▸ **The data**

========================================================================

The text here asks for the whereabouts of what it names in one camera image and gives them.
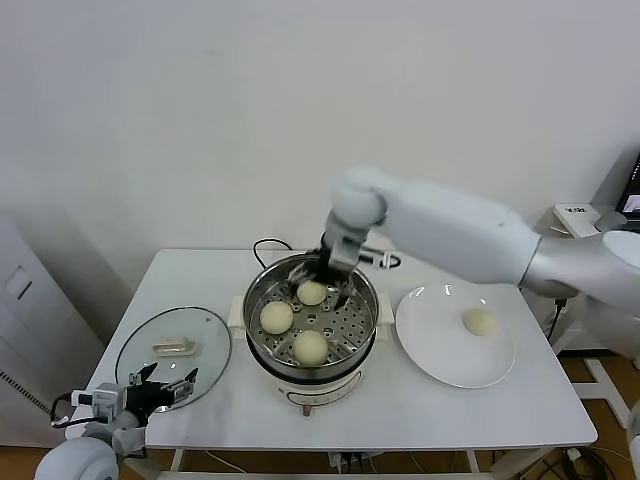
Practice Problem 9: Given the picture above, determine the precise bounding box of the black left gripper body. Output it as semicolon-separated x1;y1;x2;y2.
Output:
124;382;174;426

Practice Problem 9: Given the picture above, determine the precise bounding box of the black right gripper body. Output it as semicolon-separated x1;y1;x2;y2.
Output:
312;243;357;289

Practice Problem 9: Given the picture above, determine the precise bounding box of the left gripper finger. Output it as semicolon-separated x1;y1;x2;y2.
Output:
127;363;157;390
165;368;199;401

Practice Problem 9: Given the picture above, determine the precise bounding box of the steamed baozi bun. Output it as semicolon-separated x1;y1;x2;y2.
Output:
291;329;330;367
460;308;499;337
258;301;295;336
297;279;327;307

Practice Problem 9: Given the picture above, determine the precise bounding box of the glass lid with cream handle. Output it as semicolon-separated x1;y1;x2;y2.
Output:
113;306;233;414

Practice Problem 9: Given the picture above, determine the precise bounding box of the stainless steel steamer basket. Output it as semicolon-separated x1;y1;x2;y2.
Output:
242;253;380;375

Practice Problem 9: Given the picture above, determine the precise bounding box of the cream electric cooker base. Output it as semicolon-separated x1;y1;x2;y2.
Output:
227;292;394;419

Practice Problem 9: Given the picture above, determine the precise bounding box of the white round plate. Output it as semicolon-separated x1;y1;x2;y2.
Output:
393;284;517;390

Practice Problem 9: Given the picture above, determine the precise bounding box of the white cabinet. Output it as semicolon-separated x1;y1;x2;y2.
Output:
0;214;107;449

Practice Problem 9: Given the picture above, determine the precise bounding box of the white power strip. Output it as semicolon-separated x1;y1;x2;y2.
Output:
327;451;381;474

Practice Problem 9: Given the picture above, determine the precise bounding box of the grey computer mouse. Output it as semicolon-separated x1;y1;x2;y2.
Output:
593;209;627;234

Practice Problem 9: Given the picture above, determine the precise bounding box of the open laptop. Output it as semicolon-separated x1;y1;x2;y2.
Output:
613;147;640;224

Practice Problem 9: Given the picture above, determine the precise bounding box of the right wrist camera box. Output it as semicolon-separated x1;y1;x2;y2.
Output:
329;234;362;275

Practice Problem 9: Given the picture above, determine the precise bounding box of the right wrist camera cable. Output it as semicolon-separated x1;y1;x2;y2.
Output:
358;251;402;270

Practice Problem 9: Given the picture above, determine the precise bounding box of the black cooker power cable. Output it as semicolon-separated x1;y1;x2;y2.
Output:
251;238;296;271

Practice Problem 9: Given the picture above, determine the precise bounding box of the black adapter cable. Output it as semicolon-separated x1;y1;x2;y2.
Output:
543;303;564;342

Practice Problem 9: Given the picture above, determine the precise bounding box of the black floor cable bundle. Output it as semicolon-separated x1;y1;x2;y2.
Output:
542;446;617;480

========================================================================

▸ **Work to complete**
Each line of the listing above belongs in the answer exactly as written; the pictures do not.

▸ **Solution**
The text here asks for the whereabouts of what it names in one camera image and gives them.
Practice Problem 9: Given the picture above, determine the precise bounding box of the black left gripper body. Output it as semicolon-separated x1;y1;x2;y2.
Output:
124;382;174;426

Practice Problem 9: Given the picture above, determine the precise bounding box of the black right gripper body. Output it as semicolon-separated x1;y1;x2;y2.
Output:
312;243;357;289

Practice Problem 9: Given the picture above, determine the precise bounding box of the left gripper finger. Output it as semicolon-separated x1;y1;x2;y2.
Output:
127;363;157;390
165;368;199;401

Practice Problem 9: Given the picture above, determine the precise bounding box of the steamed baozi bun. Output it as semicolon-separated x1;y1;x2;y2.
Output:
291;329;330;367
460;308;499;337
258;301;295;336
297;279;327;307

Practice Problem 9: Given the picture above, determine the precise bounding box of the glass lid with cream handle. Output it as semicolon-separated x1;y1;x2;y2.
Output:
113;306;233;414

Practice Problem 9: Given the picture above, determine the precise bounding box of the stainless steel steamer basket. Output it as semicolon-separated x1;y1;x2;y2.
Output:
242;253;380;375

Practice Problem 9: Given the picture above, determine the precise bounding box of the cream electric cooker base. Output it as semicolon-separated x1;y1;x2;y2.
Output:
227;292;394;419

Practice Problem 9: Given the picture above, determine the precise bounding box of the white round plate. Output it as semicolon-separated x1;y1;x2;y2.
Output:
393;284;517;390

Practice Problem 9: Given the picture above, determine the precise bounding box of the white cabinet. Output it as semicolon-separated x1;y1;x2;y2.
Output:
0;214;107;449

Practice Problem 9: Given the picture above, determine the precise bounding box of the white power strip. Output it as semicolon-separated x1;y1;x2;y2.
Output:
327;451;381;474

Practice Problem 9: Given the picture above, determine the precise bounding box of the grey computer mouse. Output it as semicolon-separated x1;y1;x2;y2.
Output:
593;209;627;234

Practice Problem 9: Given the picture above, determine the precise bounding box of the open laptop. Output it as semicolon-separated x1;y1;x2;y2.
Output:
613;147;640;224

Practice Problem 9: Given the picture above, determine the precise bounding box of the right wrist camera box. Output it as semicolon-separated x1;y1;x2;y2.
Output:
329;234;362;275

Practice Problem 9: Given the picture above, determine the precise bounding box of the right wrist camera cable. Output it as semicolon-separated x1;y1;x2;y2.
Output:
358;251;402;270

Practice Problem 9: Given the picture above, determine the precise bounding box of the black cooker power cable. Output it as semicolon-separated x1;y1;x2;y2.
Output:
251;238;296;271

Practice Problem 9: Given the picture above, determine the precise bounding box of the black adapter cable. Output it as semicolon-separated x1;y1;x2;y2.
Output:
543;303;564;342

Practice Problem 9: Given the picture above, determine the precise bounding box of the black floor cable bundle. Output it as semicolon-separated x1;y1;x2;y2.
Output:
542;446;617;480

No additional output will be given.